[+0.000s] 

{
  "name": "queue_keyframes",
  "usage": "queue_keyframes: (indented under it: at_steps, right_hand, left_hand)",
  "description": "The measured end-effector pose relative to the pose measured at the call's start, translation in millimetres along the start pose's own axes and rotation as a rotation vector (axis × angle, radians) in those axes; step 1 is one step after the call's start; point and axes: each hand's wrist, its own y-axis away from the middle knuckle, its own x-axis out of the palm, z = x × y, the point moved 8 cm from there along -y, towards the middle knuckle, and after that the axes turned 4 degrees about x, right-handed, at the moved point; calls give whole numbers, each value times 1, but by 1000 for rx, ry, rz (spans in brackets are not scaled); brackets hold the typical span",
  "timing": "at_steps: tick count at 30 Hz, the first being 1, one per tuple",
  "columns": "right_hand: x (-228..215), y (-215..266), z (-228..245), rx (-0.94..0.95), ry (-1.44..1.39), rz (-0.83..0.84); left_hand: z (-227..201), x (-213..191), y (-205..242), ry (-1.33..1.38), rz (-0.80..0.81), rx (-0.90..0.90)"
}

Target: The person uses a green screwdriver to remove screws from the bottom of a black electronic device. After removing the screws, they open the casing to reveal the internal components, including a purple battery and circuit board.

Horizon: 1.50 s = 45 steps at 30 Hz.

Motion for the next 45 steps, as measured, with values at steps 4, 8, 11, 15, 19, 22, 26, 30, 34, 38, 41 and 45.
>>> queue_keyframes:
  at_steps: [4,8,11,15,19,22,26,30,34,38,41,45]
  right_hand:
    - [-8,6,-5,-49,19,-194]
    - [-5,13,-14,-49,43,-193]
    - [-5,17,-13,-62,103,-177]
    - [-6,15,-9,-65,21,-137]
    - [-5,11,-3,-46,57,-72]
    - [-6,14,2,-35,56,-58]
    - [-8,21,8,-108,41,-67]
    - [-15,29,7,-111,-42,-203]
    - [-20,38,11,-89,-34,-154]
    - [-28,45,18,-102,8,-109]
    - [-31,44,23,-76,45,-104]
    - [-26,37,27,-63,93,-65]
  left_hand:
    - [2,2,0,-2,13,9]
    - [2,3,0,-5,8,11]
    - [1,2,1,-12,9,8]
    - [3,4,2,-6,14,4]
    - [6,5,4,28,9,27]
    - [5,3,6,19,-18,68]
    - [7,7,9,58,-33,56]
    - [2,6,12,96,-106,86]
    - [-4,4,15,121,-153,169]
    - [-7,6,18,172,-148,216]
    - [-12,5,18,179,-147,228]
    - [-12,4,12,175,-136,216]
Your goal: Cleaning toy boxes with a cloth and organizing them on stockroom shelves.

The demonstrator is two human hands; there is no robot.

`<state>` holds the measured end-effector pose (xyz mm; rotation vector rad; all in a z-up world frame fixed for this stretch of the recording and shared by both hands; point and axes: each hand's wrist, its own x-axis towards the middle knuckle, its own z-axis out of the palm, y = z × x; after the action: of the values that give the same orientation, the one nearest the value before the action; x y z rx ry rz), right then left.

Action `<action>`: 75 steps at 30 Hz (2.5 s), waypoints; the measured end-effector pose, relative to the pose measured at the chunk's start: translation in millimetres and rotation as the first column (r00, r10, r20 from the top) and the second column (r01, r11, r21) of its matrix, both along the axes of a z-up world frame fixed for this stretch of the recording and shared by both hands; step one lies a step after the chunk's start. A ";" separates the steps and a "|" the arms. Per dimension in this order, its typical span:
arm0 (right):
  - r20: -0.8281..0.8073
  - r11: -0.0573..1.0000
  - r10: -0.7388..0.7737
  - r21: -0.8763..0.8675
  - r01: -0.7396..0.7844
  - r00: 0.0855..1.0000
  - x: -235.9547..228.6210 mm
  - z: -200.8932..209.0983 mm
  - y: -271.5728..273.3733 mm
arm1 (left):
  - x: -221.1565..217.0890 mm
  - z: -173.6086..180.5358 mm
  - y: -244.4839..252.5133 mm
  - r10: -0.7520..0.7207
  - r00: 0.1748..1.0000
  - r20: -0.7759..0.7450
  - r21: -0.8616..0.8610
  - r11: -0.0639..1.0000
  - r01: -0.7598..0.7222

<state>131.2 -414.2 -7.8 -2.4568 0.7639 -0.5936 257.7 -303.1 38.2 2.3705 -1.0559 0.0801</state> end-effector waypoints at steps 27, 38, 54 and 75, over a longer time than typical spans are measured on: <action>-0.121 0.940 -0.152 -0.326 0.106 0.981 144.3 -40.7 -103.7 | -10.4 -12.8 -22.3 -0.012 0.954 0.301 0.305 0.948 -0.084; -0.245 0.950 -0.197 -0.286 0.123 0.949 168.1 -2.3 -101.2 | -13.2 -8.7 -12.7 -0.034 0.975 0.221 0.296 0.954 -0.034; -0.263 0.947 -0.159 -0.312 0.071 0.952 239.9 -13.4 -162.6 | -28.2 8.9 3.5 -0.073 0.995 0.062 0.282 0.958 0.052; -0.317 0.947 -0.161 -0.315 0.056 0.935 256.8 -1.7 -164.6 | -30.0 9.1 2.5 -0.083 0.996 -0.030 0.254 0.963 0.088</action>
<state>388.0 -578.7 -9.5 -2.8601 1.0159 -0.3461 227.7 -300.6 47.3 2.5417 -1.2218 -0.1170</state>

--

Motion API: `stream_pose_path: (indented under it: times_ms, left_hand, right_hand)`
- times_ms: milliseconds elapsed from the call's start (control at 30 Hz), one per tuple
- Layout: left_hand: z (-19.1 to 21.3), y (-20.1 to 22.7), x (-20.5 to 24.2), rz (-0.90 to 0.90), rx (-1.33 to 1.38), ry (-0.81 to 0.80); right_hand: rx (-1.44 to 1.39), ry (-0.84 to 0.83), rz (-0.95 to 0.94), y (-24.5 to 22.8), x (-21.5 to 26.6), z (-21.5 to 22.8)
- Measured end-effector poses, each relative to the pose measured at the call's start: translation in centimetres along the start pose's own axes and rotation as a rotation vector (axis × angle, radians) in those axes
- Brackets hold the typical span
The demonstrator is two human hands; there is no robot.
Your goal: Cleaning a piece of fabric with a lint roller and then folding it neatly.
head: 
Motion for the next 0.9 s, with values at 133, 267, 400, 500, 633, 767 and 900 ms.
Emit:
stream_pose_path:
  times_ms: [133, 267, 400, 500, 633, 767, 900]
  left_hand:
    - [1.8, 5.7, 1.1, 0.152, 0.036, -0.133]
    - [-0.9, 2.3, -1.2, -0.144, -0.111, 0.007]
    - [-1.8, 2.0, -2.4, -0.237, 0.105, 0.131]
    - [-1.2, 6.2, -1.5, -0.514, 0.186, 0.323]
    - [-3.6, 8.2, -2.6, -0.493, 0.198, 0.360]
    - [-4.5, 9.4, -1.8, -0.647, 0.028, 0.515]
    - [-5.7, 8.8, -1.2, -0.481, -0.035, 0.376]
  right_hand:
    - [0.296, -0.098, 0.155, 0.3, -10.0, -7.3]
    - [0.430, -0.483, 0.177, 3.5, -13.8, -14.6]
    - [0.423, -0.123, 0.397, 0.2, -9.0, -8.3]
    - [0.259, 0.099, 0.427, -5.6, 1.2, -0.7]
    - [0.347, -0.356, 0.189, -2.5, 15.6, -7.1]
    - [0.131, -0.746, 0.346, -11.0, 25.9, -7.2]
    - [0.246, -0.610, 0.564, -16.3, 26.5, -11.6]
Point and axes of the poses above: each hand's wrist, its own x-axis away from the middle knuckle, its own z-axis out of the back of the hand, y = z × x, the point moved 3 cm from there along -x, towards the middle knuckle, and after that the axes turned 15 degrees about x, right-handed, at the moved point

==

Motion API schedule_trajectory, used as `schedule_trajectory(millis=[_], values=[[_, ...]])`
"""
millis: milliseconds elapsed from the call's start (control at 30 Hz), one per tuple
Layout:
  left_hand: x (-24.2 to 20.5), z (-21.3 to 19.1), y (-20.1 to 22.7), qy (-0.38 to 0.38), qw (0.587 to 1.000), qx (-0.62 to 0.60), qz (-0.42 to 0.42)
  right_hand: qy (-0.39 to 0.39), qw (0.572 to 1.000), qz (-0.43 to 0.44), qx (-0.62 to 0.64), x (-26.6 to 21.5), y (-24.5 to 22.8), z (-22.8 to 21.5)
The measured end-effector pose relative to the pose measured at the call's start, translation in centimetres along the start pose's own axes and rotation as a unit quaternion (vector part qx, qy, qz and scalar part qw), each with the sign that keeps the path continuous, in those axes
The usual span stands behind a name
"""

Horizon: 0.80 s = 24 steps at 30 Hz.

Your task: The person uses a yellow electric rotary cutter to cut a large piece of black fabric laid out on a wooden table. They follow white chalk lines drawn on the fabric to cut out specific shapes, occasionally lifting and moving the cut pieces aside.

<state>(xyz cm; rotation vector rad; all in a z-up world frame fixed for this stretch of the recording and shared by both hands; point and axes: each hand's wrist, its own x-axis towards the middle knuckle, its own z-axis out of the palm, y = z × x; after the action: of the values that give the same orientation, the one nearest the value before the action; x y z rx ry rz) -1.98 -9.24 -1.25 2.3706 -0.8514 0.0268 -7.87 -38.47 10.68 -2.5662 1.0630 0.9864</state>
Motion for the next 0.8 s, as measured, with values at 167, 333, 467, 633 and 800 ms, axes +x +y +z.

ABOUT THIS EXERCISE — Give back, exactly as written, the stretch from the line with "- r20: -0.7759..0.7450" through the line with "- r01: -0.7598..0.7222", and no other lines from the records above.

SOLVED PROBLEM —
  - r20: -0.7759..0.7450
  - r21: -0.8616..0.8610
  - r11: -0.0639..1.0000
  - r01: -0.7598..0.7222

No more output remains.